In December Vincent conducted a screw press workshop and presented a paper at a Pulp and Paper conference in Maracay, Venezuela. The trip offered a chance to study the pulp and paper industry typical of many small countries.
There are nine paper mills in Venezuela, one of which is shut down and another operating in bankruptcy. All of the nine have secondary fiber (recycle) operations. Four mills have virgin fiber operations: one Kraft long fiber (pine) mill; one CTMP (Chemical Thermo Mechanical Pulp) mill; one ground wood, and one that uses sugar cane bagasse as a furnish. Almost all of the mills have US parent firms. There is only one small mill that is still locally owned. Because of parent firm involvement, the paper making technology is relatively advanced. The engineers we met, all Venezuelan, were at a par with the personnel found in North American mills.
At a typical mill we saw coarse hydrapulper rejects going, quite wet, from a trommel (rotary drum) screen to landfill. No baler or screw press was used for further dewatering. The same mill had a pair of belt presses dewatering flocculated (polymer added) sludge and clarifier underflow. The cake from these was quite dry, 35% solids, due to a high ash content. This cake also was sent to landfill.

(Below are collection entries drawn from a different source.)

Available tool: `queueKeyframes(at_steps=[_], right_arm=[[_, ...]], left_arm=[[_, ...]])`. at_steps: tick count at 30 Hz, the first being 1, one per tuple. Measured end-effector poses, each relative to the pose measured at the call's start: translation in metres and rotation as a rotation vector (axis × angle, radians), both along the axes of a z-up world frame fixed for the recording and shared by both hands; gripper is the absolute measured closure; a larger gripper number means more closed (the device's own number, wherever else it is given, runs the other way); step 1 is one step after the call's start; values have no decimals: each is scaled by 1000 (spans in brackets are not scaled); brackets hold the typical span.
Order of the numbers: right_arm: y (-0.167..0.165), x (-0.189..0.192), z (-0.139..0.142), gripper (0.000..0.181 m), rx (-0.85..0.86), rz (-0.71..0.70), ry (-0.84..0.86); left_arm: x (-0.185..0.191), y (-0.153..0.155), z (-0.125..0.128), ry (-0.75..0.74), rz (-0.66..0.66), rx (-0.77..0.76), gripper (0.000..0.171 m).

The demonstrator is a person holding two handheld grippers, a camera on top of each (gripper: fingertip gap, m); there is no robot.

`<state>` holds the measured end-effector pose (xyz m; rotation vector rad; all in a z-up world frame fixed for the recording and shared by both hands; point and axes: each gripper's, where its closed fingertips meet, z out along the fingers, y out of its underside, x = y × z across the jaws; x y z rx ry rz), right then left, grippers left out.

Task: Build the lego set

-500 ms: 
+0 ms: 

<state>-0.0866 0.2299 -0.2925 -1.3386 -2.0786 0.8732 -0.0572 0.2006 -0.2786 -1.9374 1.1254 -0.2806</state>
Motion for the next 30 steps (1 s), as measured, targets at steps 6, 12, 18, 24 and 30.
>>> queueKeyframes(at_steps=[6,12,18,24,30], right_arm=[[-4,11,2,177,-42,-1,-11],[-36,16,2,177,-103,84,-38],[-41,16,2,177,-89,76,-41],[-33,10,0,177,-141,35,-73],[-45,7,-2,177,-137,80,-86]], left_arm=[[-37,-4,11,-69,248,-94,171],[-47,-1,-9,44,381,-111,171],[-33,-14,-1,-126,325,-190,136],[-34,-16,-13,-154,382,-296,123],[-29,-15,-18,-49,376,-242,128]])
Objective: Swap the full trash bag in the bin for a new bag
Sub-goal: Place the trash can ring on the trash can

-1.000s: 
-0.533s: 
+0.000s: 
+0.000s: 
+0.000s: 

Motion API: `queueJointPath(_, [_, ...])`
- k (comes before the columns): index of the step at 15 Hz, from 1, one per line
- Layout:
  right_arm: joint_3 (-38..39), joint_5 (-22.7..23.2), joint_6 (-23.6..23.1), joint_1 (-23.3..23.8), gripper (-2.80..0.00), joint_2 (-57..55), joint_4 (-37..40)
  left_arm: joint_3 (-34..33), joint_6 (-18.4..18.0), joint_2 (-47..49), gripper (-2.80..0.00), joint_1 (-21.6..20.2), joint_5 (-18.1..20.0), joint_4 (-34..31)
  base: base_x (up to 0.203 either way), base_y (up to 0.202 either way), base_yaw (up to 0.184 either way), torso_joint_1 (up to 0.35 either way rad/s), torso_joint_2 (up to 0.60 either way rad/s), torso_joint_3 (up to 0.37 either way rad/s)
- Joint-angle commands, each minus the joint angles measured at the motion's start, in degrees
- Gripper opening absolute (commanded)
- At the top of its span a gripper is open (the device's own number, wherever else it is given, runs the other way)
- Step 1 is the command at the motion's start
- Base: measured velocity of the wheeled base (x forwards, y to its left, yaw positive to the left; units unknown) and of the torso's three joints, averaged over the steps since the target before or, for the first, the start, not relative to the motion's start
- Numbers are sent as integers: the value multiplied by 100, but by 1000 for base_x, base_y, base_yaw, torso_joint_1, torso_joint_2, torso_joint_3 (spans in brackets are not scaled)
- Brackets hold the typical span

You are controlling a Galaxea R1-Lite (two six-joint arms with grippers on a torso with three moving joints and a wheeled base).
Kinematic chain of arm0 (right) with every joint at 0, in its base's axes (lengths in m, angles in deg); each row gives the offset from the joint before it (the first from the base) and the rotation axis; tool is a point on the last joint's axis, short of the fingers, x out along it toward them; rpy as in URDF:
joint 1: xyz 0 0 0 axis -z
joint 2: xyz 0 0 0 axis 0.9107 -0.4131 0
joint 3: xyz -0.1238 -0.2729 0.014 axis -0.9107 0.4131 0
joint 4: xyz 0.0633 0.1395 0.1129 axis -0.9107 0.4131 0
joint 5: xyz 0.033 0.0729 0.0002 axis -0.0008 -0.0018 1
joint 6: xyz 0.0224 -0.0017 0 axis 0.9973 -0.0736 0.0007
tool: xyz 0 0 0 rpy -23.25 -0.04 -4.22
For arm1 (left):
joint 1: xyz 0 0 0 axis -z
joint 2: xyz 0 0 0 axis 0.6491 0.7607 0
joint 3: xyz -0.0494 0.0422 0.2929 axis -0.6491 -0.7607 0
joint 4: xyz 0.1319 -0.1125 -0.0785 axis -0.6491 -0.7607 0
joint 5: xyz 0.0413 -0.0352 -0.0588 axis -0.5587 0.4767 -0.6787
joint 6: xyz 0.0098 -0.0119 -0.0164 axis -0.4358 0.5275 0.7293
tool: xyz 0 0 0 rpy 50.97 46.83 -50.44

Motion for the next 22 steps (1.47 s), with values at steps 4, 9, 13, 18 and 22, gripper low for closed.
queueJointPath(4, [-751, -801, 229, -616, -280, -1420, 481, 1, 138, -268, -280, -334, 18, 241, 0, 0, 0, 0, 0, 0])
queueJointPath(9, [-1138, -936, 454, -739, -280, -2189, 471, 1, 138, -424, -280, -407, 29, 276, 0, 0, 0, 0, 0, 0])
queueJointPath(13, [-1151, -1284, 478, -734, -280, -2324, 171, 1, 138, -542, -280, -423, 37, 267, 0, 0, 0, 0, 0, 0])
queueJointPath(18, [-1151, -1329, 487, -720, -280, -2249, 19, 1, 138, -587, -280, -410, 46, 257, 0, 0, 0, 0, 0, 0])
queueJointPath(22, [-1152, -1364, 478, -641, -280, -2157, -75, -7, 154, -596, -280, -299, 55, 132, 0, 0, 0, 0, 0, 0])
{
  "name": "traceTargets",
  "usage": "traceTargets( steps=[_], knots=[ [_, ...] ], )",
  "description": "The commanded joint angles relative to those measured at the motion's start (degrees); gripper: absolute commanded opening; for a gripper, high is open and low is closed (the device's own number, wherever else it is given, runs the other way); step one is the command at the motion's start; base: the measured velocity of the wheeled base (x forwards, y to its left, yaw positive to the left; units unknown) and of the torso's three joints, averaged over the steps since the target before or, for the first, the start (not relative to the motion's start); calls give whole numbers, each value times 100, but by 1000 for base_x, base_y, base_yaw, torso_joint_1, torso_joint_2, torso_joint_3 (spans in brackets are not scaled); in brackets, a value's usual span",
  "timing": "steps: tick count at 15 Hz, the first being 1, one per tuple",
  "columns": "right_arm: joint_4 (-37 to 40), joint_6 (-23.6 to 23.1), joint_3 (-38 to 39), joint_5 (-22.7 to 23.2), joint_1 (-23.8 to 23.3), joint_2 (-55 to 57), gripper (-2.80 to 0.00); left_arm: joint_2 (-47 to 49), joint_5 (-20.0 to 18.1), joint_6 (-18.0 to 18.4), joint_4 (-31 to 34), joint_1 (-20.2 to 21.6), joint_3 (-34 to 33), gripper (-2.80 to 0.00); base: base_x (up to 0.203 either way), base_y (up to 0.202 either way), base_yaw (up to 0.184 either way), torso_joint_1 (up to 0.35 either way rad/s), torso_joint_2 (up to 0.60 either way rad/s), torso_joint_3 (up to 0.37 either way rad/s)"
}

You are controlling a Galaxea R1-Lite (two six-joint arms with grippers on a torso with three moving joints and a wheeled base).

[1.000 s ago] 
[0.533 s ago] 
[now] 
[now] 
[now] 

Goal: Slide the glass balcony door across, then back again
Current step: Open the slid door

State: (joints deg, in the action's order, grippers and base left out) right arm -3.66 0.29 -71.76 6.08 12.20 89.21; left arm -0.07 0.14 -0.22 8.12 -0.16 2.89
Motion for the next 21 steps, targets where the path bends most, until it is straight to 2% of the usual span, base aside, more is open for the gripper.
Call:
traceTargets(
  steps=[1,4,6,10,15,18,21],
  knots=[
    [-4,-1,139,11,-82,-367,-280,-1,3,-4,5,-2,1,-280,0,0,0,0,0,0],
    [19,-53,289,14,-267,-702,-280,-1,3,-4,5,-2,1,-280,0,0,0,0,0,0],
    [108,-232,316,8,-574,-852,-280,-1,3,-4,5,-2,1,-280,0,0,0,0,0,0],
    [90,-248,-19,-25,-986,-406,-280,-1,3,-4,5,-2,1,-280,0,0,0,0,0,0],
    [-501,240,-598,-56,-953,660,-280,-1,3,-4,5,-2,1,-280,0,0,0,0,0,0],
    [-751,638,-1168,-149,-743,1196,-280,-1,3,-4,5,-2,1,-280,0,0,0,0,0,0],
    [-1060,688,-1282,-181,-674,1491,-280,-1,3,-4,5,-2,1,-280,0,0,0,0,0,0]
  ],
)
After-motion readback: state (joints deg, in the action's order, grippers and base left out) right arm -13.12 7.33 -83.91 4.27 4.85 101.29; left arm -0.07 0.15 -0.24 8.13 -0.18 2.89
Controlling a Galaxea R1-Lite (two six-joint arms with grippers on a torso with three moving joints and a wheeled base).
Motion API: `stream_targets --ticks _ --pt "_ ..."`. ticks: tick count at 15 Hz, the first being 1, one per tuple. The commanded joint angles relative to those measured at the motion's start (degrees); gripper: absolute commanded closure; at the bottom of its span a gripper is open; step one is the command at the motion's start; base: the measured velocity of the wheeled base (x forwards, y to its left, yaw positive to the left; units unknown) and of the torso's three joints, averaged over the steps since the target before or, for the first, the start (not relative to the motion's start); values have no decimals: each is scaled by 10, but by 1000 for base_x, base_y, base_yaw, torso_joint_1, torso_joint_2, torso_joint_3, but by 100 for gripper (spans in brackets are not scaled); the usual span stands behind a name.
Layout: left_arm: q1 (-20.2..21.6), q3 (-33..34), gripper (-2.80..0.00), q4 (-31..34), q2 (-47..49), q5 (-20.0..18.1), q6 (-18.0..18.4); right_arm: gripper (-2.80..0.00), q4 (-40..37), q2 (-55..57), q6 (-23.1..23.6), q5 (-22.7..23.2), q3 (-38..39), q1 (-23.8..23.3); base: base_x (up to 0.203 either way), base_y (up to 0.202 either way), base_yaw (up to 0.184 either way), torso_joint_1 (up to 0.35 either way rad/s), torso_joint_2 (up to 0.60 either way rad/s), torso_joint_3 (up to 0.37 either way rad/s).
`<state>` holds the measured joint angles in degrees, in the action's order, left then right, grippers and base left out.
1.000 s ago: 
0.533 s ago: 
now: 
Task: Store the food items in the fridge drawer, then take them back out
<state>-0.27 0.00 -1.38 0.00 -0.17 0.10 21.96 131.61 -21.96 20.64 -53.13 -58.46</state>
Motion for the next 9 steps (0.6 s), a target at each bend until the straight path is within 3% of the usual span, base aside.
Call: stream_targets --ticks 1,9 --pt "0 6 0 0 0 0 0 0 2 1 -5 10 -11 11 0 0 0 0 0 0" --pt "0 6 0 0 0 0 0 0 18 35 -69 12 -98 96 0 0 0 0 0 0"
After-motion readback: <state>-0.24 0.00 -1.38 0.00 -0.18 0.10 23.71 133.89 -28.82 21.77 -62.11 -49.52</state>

In North America we would have been enthused with the possibility of using a screw press for further dewatering in order to prevent drainage on the highway or to produce boiler fuel. However, in Venezuela the environmental regulations are fairly lax, and fuel is very cheap, so there is little opportunity of selling a press.
One mill did use a screw press on their sludge. This was acquired with an aim to producing fuel for a boiler. However the project was abandoned because of the high capital cost of a fluid bed combustor along with the low price of fuel oil.
The country is in poor financial condition and relatively unstable.